> **PROBLEM DETAILS**
Lines containing the word "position" are to be copied from the data below.

> **DATA PROVIDED**

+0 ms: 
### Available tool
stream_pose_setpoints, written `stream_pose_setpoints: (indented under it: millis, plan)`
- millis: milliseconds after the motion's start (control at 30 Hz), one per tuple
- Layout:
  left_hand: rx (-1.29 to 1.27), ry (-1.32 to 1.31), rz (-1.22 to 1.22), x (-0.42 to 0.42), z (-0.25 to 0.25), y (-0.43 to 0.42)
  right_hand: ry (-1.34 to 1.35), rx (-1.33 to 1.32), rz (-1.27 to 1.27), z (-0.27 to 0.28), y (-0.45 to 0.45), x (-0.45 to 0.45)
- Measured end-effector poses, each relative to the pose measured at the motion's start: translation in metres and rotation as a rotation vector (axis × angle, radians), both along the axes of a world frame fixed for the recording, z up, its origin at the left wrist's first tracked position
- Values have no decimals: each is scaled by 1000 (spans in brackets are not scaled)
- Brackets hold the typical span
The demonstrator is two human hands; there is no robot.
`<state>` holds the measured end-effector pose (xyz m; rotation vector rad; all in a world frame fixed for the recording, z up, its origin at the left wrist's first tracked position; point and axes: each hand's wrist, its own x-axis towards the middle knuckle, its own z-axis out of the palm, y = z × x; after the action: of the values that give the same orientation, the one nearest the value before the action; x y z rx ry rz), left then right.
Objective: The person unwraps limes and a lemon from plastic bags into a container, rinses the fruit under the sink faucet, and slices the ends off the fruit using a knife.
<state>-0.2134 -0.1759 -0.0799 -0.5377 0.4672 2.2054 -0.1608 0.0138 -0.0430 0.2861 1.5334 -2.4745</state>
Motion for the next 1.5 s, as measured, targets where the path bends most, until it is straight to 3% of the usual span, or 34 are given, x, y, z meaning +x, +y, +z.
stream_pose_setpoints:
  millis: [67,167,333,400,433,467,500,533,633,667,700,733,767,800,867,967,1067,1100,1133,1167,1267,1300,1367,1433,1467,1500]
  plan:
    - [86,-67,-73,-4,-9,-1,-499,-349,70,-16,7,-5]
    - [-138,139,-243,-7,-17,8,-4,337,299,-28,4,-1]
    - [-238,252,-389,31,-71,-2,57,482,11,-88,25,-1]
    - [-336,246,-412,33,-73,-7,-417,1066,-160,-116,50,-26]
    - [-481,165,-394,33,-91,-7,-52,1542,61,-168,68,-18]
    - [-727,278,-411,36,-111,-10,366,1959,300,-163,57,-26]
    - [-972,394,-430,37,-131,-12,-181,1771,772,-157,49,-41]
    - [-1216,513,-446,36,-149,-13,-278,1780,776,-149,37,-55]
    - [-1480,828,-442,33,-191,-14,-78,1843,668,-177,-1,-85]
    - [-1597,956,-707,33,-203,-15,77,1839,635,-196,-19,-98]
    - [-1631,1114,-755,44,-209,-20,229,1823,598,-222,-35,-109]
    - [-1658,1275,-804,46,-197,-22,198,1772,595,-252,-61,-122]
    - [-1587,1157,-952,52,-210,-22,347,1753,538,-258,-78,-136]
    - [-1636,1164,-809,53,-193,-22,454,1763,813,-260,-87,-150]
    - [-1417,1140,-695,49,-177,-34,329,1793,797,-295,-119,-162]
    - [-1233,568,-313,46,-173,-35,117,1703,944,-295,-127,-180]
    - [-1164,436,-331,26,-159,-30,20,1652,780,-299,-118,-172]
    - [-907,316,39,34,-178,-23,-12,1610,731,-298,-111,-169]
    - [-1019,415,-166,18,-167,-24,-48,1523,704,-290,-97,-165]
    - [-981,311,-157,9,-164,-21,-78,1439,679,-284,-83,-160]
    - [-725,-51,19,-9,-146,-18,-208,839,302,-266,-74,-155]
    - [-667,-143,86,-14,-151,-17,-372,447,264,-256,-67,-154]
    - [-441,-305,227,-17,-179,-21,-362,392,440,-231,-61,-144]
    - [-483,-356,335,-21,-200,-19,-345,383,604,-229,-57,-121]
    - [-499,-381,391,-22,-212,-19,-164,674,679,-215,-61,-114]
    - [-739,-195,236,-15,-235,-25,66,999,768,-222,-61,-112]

> **WRITTEN ANSWER**
- Measured end-effector poses, each relative to the pose measured at the motion's start: translation in metres and rotation as a rotation vector (axis × angle, radians), both along the axes of a world frame fixed for the recording, z up, its origin at the left wrist's first tracked position
`<state>` holds the measured end-effector pose (xyz m; rotation vector rad; all in a world frame fixed for the recording, z up, its origin at the left wrist's first tracked position; point and axes: each hand's wrist, its own x-axis towards the middle knuckle, its own z-axis out of the palm, y = z × x; after the action: of the values that give the same orientation, the one nearest the value before the action; x y z rx ry rz), left then right.

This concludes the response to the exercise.